Source data:
┄┄┄┄┄┄┄┄┄┄┄┄┄┄┄┄┄┄┄┄

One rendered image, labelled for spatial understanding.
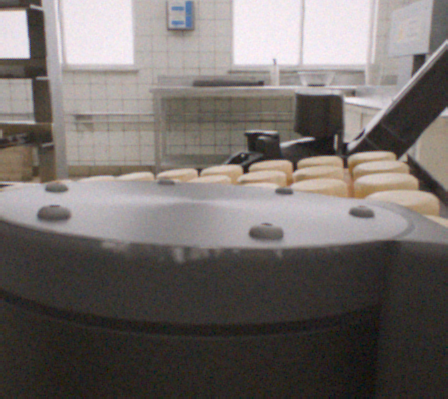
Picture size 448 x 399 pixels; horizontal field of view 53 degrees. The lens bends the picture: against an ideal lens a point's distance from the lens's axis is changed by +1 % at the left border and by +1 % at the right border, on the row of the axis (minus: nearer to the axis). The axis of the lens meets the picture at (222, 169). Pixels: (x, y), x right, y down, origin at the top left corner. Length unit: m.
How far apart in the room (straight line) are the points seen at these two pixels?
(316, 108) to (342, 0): 4.18
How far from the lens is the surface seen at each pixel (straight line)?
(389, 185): 0.38
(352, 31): 4.79
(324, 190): 0.38
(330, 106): 0.64
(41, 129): 0.69
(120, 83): 4.52
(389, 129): 0.63
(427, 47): 1.48
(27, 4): 0.69
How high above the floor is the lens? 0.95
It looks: 11 degrees down
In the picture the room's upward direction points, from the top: straight up
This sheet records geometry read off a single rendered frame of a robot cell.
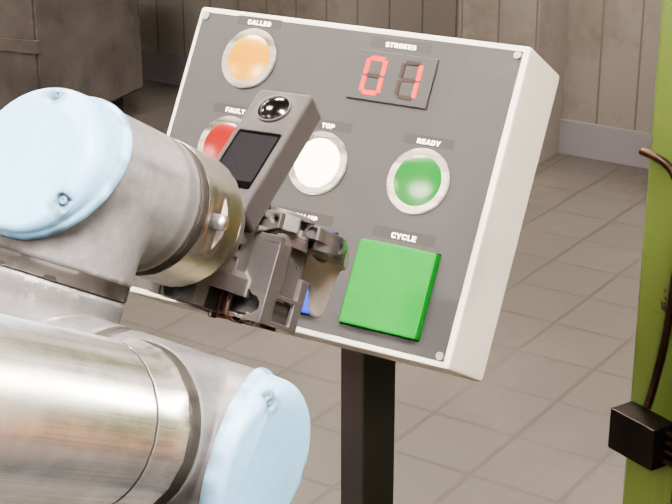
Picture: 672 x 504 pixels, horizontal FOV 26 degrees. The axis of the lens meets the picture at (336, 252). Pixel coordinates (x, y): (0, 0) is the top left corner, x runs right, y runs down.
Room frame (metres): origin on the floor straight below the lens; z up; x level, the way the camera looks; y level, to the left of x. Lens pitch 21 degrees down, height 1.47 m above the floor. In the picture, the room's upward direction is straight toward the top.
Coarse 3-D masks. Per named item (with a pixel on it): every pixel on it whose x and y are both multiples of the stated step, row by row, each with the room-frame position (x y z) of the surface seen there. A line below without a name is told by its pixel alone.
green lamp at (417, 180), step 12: (420, 156) 1.19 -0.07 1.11; (408, 168) 1.18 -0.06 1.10; (420, 168) 1.18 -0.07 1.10; (432, 168) 1.18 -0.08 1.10; (396, 180) 1.18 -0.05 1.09; (408, 180) 1.18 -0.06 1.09; (420, 180) 1.17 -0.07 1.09; (432, 180) 1.17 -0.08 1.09; (396, 192) 1.18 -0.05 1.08; (408, 192) 1.17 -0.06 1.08; (420, 192) 1.17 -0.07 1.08; (432, 192) 1.16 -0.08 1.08; (408, 204) 1.17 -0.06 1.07; (420, 204) 1.16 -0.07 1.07
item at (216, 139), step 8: (216, 128) 1.29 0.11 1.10; (224, 128) 1.29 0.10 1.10; (232, 128) 1.28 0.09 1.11; (208, 136) 1.29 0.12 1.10; (216, 136) 1.29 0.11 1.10; (224, 136) 1.28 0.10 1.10; (208, 144) 1.29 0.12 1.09; (216, 144) 1.28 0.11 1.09; (224, 144) 1.28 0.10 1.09; (208, 152) 1.28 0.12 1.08; (216, 152) 1.28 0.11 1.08
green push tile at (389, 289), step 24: (360, 240) 1.17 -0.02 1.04; (360, 264) 1.15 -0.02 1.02; (384, 264) 1.14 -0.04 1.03; (408, 264) 1.13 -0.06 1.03; (432, 264) 1.13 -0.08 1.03; (360, 288) 1.14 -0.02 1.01; (384, 288) 1.13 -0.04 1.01; (408, 288) 1.12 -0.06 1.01; (432, 288) 1.12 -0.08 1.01; (360, 312) 1.13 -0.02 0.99; (384, 312) 1.12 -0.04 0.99; (408, 312) 1.11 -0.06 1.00; (408, 336) 1.10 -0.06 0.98
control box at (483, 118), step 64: (192, 64) 1.34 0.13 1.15; (320, 64) 1.28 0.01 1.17; (448, 64) 1.22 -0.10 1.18; (512, 64) 1.20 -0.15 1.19; (192, 128) 1.31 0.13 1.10; (320, 128) 1.25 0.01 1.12; (384, 128) 1.22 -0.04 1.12; (448, 128) 1.19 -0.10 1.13; (512, 128) 1.17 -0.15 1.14; (320, 192) 1.21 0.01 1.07; (384, 192) 1.19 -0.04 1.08; (448, 192) 1.16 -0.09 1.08; (512, 192) 1.18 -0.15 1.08; (448, 256) 1.13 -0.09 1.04; (512, 256) 1.18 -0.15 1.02; (320, 320) 1.15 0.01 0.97; (448, 320) 1.10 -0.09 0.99
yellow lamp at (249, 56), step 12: (252, 36) 1.33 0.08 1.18; (240, 48) 1.32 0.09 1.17; (252, 48) 1.32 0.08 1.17; (264, 48) 1.31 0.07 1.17; (228, 60) 1.32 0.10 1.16; (240, 60) 1.32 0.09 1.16; (252, 60) 1.31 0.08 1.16; (264, 60) 1.31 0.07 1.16; (240, 72) 1.31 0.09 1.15; (252, 72) 1.30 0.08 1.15
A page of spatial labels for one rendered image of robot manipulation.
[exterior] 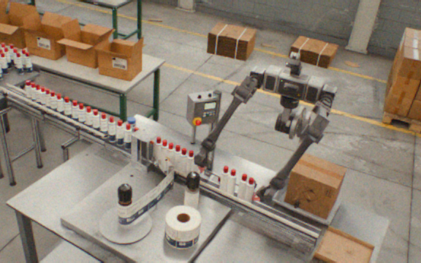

┄┄┄┄┄┄┄┄┄┄┄┄┄┄┄┄┄┄┄┄

What is expected
Your answer should be one number: how many lines of the records hold "left".

Exercise response
3